What to do:
Copy, word for word, the lines of the entries below between the one with "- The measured" and the one with "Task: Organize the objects", inclusive, and leave out everything else.

Records supplied:
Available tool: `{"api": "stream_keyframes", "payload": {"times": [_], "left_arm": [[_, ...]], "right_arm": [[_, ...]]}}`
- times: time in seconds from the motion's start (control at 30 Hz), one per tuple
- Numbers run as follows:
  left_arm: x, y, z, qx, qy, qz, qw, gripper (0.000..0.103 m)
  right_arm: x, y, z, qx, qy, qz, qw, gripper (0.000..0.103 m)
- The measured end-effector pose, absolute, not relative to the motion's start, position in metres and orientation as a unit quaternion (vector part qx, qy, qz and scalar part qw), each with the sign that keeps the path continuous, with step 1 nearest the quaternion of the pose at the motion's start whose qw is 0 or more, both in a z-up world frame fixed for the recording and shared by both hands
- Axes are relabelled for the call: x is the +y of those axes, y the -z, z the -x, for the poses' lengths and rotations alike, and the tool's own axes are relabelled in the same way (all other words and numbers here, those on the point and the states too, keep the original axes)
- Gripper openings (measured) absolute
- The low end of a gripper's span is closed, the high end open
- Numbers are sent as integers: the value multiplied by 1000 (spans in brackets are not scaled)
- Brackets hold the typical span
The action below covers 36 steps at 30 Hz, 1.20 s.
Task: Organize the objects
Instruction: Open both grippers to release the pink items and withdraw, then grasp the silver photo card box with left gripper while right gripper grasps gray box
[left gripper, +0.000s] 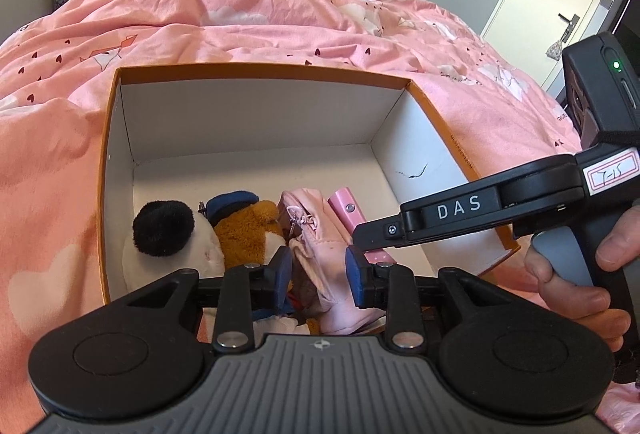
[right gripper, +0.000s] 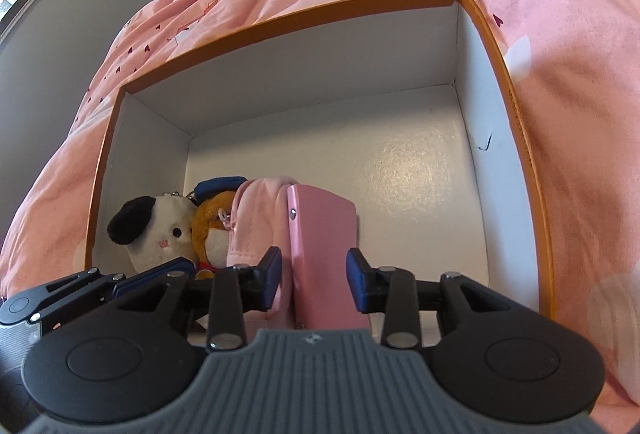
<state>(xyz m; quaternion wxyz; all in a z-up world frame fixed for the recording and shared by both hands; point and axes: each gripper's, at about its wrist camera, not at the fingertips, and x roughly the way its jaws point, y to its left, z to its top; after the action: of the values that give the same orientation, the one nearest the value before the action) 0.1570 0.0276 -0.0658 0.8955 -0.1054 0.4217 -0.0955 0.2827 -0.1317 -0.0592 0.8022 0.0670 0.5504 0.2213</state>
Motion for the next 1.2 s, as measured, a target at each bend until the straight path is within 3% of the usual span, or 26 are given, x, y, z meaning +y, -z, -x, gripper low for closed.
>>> {"api": "stream_keyframes", "payload": {"times": [0.4,0.7,1.0,1.2], "left_arm": [[30,48,-148,409,108,127,897,35],[15,30,-114,435,158,112,879,37],[-1,65,-96,516,138,86,841,45],[-11,101,-100,555,135,84,817,56]], "right_arm": [[-137,42,-275,528,-228,-65,816,38],[-146,1,-222,472,-275,-32,837,38],[-150,-3,-168,447,-286,50,846,38],[-153,19,-162,454,-261,111,845,43]]}}
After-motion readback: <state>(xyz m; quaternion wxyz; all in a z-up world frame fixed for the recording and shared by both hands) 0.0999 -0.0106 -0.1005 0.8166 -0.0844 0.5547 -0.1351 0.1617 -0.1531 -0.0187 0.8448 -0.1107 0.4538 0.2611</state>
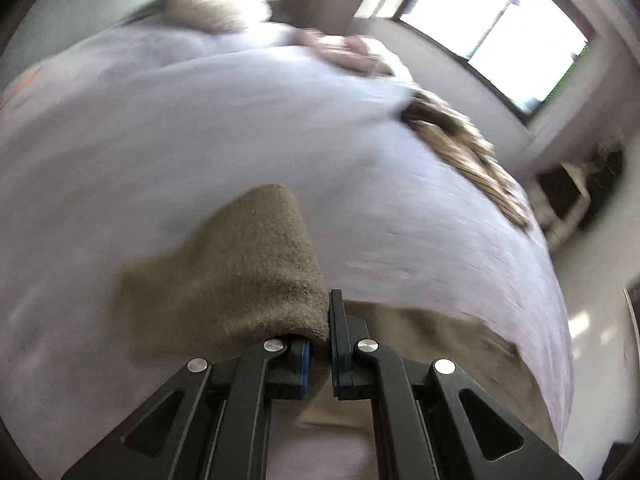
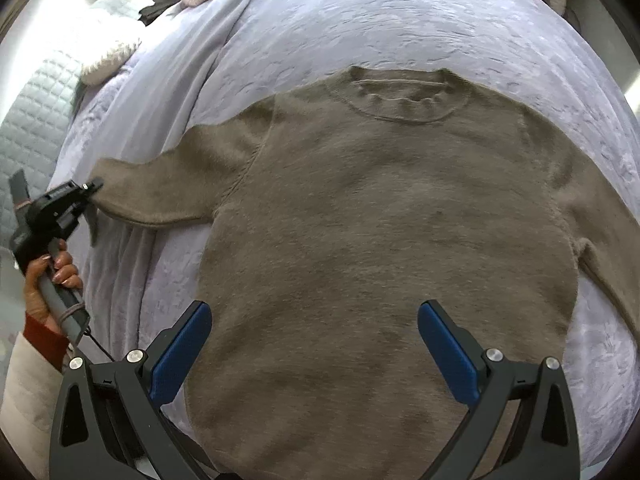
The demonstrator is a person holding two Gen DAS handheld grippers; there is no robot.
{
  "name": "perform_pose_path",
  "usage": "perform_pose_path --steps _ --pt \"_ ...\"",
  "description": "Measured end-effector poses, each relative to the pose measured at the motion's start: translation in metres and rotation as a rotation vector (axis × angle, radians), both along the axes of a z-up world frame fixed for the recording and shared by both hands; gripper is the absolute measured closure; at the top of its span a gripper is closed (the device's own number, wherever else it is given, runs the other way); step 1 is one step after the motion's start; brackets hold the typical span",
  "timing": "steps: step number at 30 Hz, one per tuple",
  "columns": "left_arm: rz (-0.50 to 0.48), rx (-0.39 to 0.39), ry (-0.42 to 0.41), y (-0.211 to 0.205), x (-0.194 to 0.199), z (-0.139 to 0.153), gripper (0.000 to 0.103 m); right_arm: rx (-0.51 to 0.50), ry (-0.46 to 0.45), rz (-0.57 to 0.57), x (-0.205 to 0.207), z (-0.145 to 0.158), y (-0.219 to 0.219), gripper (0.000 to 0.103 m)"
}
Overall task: Fold small clothes
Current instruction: 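Grasp the sweater sleeve nearest the left tool and lift it, then fold the sweater side and sleeve across the body with the left tool, release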
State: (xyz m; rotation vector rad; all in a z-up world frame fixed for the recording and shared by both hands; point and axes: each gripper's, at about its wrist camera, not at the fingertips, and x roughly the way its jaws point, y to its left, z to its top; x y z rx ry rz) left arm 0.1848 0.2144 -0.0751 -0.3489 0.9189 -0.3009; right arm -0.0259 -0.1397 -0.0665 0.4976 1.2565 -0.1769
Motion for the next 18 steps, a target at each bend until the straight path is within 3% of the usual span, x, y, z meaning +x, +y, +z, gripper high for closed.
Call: perform_pose_path --steps 5,9,12,14,15,16,18 --pt "-0.243 0.020 -0.053 -0.125 -0.011 0.023 0.095 0.015 -0.024 -0.083 -0.027 0.004 -0.036 0.000" --pt "-0.399 0.044 -0.026 -0.215 -0.039 0.009 0.095 0.022 -0.026 -0.156 -0.052 0.001 -0.067 0.000" --pt "-0.503 0.149 0.004 -0.270 -0.072 -0.020 0.094 0.027 -0.015 -0.216 -0.072 -0.007 -0.092 0.000" --pt "-0.546 0.212 0.043 -0.295 -0.087 -0.042 0.061 0.032 -0.002 -0.246 -0.084 -0.013 -0.104 0.000" --pt "-0.550 0.233 0.054 -0.300 -0.092 -0.050 0.027 0.034 0.006 -0.260 -0.090 -0.017 -0.110 0.000" --pt "-0.541 0.254 0.052 -0.299 -0.099 -0.054 0.010 0.037 0.016 -0.276 -0.095 -0.022 -0.117 0.000" --pt "-0.535 0.316 0.030 -0.298 -0.111 -0.058 0.009 0.038 0.027 -0.287 -0.100 -0.026 -0.124 0.000"
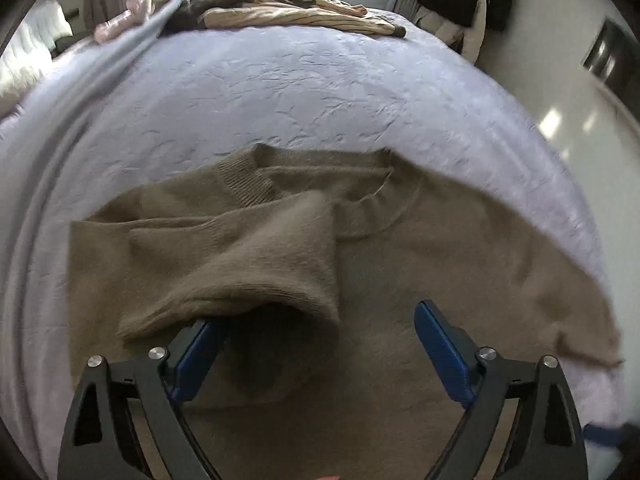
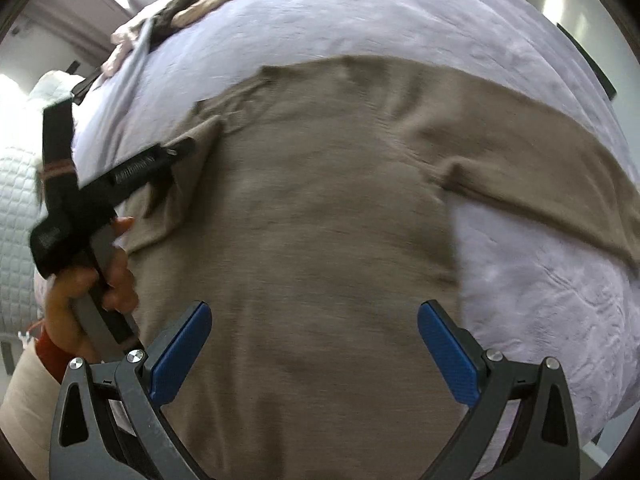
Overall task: Fold small clothes
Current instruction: 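Fold the sweater side and sleeve across the body with the left tool, release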
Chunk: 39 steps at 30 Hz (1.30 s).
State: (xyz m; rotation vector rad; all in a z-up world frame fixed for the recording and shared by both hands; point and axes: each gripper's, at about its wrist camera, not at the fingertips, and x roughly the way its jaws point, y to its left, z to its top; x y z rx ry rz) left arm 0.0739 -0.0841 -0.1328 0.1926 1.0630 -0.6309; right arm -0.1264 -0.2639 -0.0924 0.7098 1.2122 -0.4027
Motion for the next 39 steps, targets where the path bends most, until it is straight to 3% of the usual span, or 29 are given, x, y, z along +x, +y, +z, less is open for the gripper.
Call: perform_pose_path --steps 4,8,12,16,18,20,21,22,24,27,30,32,33,34,37,39 --pt "0.014 0.013 -0.001 0.029 -0.010 0.011 0.010 -0.038 0.009 0.025 0.004 0.001 -0.010 0.000" --pt "0.134 0.020 -0.027 0.094 0.004 0.026 0.010 -0.135 -0.030 0.156 0.044 0.016 0.000 0.000" --pt "0.255 0.067 0.015 0.150 0.033 0.014 0.010 -0.307 -0.079 0.414 0.122 0.025 0.045 0.000" --pt "0.333 0.095 0.057 0.179 0.056 -0.006 0.010 -0.563 -0.069 0.726 0.196 0.002 0.115 0.003" --pt "0.347 0.085 0.085 0.187 0.064 -0.015 0.010 -0.672 -0.048 0.826 0.215 -0.017 0.138 0.011" --pt "0.342 0.083 0.099 0.186 0.068 -0.021 0.010 -0.793 0.027 0.922 0.236 -0.047 0.157 0.024" --pt "0.337 0.088 0.103 0.184 0.070 -0.023 0.010 -0.795 0.060 0.935 0.244 -0.058 0.155 0.048" --pt "0.331 0.089 0.104 0.184 0.071 -0.023 0.010 -0.764 0.073 0.922 0.247 -0.063 0.151 0.085" --pt "0.314 0.082 0.099 0.178 0.071 -0.025 0.010 -0.647 0.019 0.784 0.247 -0.052 0.127 0.087" --pt "0.298 0.087 0.095 0.173 0.073 -0.027 0.010 -0.389 -0.150 0.451 0.217 -0.024 0.064 0.087" --pt "0.299 0.098 0.102 0.167 0.077 -0.031 0.010 -0.098 -0.222 0.098 0.170 -0.035 -0.006 0.087" --pt "0.302 0.104 0.103 0.164 0.078 -0.032 0.010 0.078 -0.212 -0.080 0.140 -0.059 -0.041 0.081" --pt "0.306 0.105 0.097 0.164 0.078 -0.031 0.010 0.113 -0.200 -0.117 0.131 -0.067 -0.049 0.070" --pt "0.309 0.108 0.091 0.163 0.078 -0.030 0.010 0.135 -0.197 -0.139 0.121 -0.071 -0.055 0.059" --pt "0.323 0.143 0.088 0.161 0.081 -0.034 0.010 0.153 -0.236 -0.154 0.109 -0.070 -0.062 0.042" --pt "0.338 0.143 0.097 0.162 0.084 -0.034 0.010 0.176 -0.250 -0.197 0.109 -0.070 -0.069 0.041"
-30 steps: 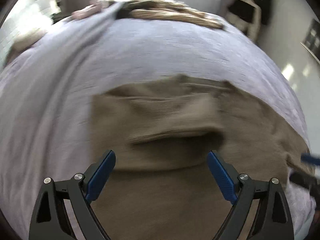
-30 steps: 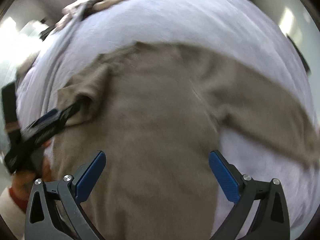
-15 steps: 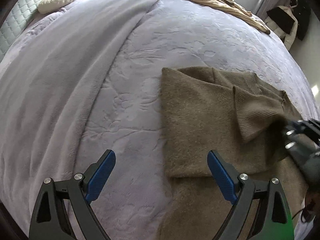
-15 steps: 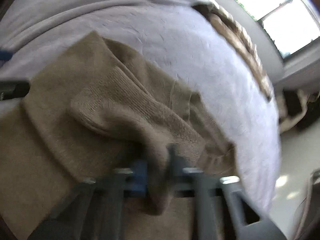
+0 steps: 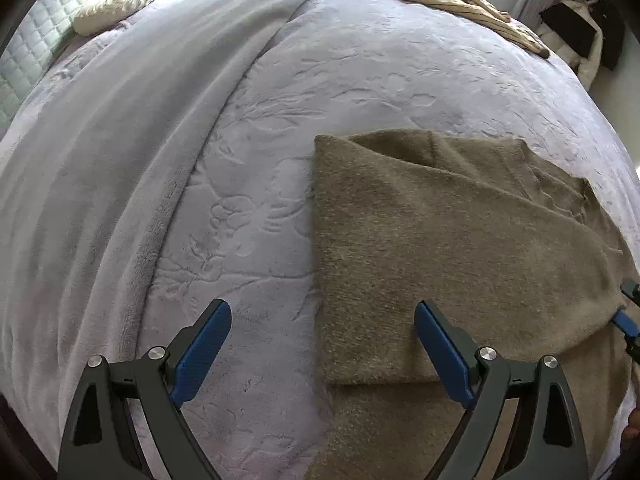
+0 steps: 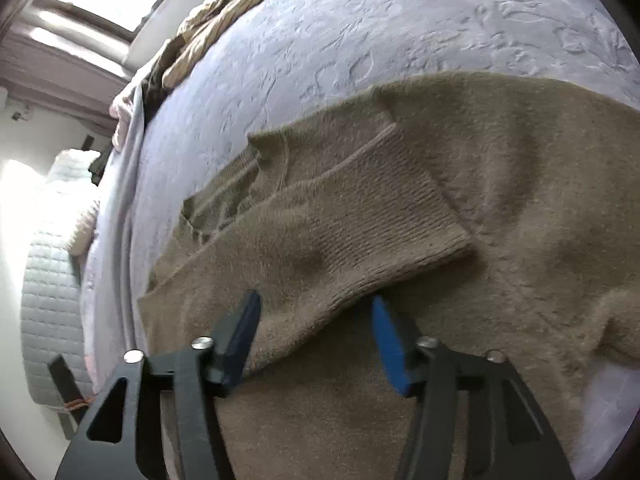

The completed task:
- The measured end-effector pose, absolute, not relative to the motion's start, position in metres and orientation as a unit quaternion (vector part qx, qy, qz and scalar part qw), each with the sign that keeps the path continuous, with step 1 nearest the quaternion of the pose at the motion's start whose qw is 0 or more, both in a z-up world frame fixed for the recording and shared by both hands
- Axes are relabelled for the call: x is the +y of those axes, y the -z, z the -x, for the poses' lengths and rotations alike, and the tool's own axes are relabelled in the same way (all other words and numbers here, those on the point and the states too, keep the original axes)
- Gripper openings (measured) absolute
- The low end of a gripper's span is closed, the high end open
- Numbers are sent as integers: the value multiplied by 1000 (spans in brackets are not scaled)
- Brackets hold the typical span
The action below covers 36 steps at 30 Hz, 1.20 s.
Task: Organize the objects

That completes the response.